■ WHAT THIS TASK INVOLVES:
Every line from the first one in the listing down to the line with "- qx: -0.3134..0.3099" should be restated word for word.

□ □ □

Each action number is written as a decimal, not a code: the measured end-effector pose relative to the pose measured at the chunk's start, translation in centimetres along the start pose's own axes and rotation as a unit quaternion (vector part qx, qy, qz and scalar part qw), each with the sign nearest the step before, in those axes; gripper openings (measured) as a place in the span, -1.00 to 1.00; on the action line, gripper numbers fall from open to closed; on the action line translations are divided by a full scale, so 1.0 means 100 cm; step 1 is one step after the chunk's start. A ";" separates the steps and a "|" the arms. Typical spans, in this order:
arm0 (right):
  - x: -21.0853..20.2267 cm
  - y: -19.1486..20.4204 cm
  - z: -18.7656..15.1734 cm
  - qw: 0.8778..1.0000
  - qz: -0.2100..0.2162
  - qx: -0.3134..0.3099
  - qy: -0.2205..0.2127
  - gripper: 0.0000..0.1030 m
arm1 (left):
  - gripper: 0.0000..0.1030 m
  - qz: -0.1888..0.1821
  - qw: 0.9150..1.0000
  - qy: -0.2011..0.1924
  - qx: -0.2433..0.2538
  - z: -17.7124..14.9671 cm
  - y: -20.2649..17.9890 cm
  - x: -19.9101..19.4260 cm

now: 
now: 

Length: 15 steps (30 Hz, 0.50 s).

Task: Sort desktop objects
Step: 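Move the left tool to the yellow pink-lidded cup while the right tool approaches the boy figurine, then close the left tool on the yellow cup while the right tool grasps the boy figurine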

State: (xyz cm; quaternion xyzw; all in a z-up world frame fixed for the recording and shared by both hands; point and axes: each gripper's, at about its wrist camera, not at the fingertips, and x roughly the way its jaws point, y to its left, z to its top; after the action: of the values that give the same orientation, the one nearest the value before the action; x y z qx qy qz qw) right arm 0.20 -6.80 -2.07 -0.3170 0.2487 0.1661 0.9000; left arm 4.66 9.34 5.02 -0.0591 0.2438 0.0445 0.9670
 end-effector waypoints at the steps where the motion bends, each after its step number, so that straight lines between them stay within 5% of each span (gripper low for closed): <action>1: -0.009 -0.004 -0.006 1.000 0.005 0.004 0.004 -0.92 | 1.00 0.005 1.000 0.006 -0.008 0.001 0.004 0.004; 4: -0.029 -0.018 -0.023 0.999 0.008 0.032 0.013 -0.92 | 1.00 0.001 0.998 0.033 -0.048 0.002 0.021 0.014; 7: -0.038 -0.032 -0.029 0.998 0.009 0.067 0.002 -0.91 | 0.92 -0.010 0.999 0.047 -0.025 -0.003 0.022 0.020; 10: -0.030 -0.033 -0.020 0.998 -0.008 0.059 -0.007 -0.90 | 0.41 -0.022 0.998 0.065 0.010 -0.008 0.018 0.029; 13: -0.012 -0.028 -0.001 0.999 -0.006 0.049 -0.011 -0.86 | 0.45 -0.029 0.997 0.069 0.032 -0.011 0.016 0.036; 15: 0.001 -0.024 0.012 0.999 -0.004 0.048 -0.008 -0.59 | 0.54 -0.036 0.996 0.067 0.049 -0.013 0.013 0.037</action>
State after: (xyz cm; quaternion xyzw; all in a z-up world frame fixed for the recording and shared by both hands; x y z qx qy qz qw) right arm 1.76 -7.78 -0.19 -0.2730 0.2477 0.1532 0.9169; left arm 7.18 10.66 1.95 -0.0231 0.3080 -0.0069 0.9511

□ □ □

■ ANSWER TO THIS TASK:
Each action number is written as a decimal, not a code: the measured end-effector pose relative to the pose measured at the chunk's start, translation in centimetres along the start pose's own axes and rotation as a unit quaternion (vector part qx, qy, qz and scalar part qw), each with the sign nearest the step before, in those axes; gripper openings (measured) as a place in the span, -1.00 to 1.00; on the action line, gripper numbers fall from open to closed; on the action line translations are divided by a full scale, so 1.0 means 100 cm; step 1 is one step after the chunk's start. A ";" separates the steps and a "|" the arms. Typical spans, in this order:
arm0 (right):
  - x: -21.0853..20.2267 cm
  - y: -19.1486..20.4204 cm
  - z: -18.7656..15.1734 cm
  - qw: 0.8778..1.0000
  - qz: -0.2100..0.2162
  - qx: -0.3134..0.3099

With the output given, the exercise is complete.